WHAT THE EXERCISE ASKS →
Could you give back exactly the lines below from the one with "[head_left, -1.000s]" through the one with "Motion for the", without a single picture?

DATA EXCERPT →

+-------+

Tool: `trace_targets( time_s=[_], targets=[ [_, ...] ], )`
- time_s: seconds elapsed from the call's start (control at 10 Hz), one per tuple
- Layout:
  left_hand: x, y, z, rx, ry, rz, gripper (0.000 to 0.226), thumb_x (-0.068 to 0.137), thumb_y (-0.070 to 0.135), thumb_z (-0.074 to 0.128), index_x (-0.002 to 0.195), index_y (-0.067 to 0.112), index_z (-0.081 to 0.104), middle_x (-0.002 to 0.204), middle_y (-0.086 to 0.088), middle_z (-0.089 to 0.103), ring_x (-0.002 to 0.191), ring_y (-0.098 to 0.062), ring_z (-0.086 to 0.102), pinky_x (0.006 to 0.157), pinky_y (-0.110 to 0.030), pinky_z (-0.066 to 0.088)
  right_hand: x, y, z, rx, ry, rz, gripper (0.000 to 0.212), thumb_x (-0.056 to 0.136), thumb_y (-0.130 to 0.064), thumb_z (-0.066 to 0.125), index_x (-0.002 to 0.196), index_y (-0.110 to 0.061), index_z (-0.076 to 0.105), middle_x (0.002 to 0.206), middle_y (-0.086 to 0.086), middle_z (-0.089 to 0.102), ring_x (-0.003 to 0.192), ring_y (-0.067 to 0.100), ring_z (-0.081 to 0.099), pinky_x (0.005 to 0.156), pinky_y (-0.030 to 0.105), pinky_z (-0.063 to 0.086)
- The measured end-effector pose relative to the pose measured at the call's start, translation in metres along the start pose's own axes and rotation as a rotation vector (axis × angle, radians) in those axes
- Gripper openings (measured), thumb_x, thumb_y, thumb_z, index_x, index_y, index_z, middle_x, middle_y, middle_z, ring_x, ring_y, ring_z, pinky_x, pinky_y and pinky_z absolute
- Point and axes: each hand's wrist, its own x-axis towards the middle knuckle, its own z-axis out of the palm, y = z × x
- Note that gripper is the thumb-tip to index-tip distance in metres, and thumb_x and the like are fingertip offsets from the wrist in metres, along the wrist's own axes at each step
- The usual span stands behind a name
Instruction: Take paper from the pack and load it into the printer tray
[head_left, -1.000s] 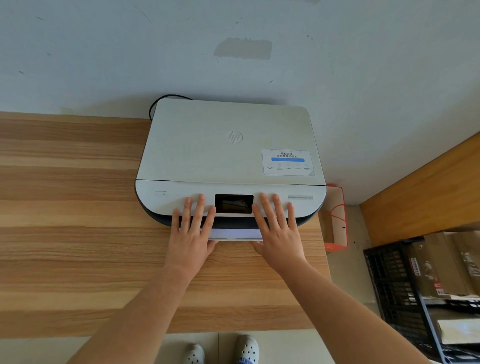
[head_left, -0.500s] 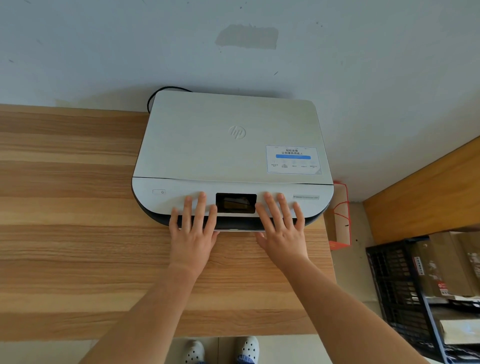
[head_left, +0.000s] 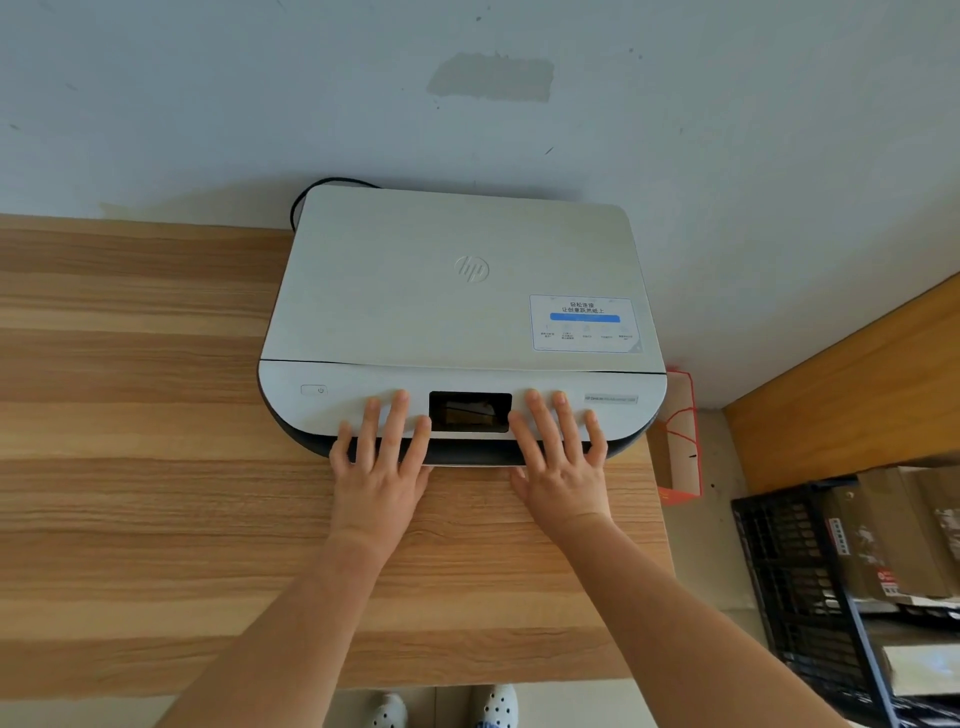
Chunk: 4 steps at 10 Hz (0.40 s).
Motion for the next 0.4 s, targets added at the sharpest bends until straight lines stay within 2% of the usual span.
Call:
trace_targets(
  time_s=[0.1,0.2,0.3,0.4],
  targets=[
    [-0.002,-0.005,-0.017,-0.037,-0.076,0.03,0.072,0.08,0.054,0.063,0.139,0.019,0.04,0.157,-0.013,0.018,0.14,-0.037,0.024,0.104,-0.058,0.033,-0.002,-0.001,-0.019,0.021,-0.192,0.006,0.104,0.07,-0.05,0.073,0.151,-0.019,0.015,0.16,0.002,-0.017,0.148,0.029,-0.009,0.115,0.058,0.006],
    [-0.006,-0.006,-0.04,-0.092,-0.189,0.035,0.073,0.086,0.065,0.039,0.146,0.024,0.03,0.16,-0.01,0.01,0.145,-0.033,0.012,0.113,-0.055,0.023,-0.001,-0.004,-0.045,0.064,-0.31,0.026,0.106,0.072,-0.066,0.062,0.152,-0.022,0.009,0.162,0.003,-0.008,0.148,0.029,-0.008,0.116,0.058,0.011],
    [-0.001,-0.007,-0.071,-0.155,-0.306,0.038,0.075,0.087,0.07,0.023,0.15,0.032,0.012,0.161,-0.003,-0.007,0.147,-0.026,-0.004,0.118,-0.048,0.01,0.007,-0.007,-0.076,0.138,-0.439,0.025,0.099,0.079,-0.07,0.051,0.152,-0.026,0.001,0.162,0.002,-0.012,0.147,0.025,-0.018,0.119,0.053,0.008],
    [0.001,-0.008,-0.106,-0.347,-0.446,0.027,0.076,0.087,0.069,0.03,0.15,0.035,0.006,0.161,0.005,-0.003,0.147,-0.016,-0.005,0.118,-0.039,0.009,0.008,-0.008,-0.108,0.342,-0.563,0.041,0.097,0.08,-0.064,0.057,0.152,-0.032,0.001,0.162,-0.004,-0.01,0.147,0.02,-0.015,0.119,0.048,0.01]
  ],
)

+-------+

OUTPUT FOR THIS TASK →
[head_left, -1.000s] 
[head_left, -0.500s] 
[head_left, +0.000s] 
Chunk: 4 steps at 10 Hz (0.40 s).
Motion for the next 0.4 s, targets added at the sharpest bends until straight lines stay within 2% of the usual span.

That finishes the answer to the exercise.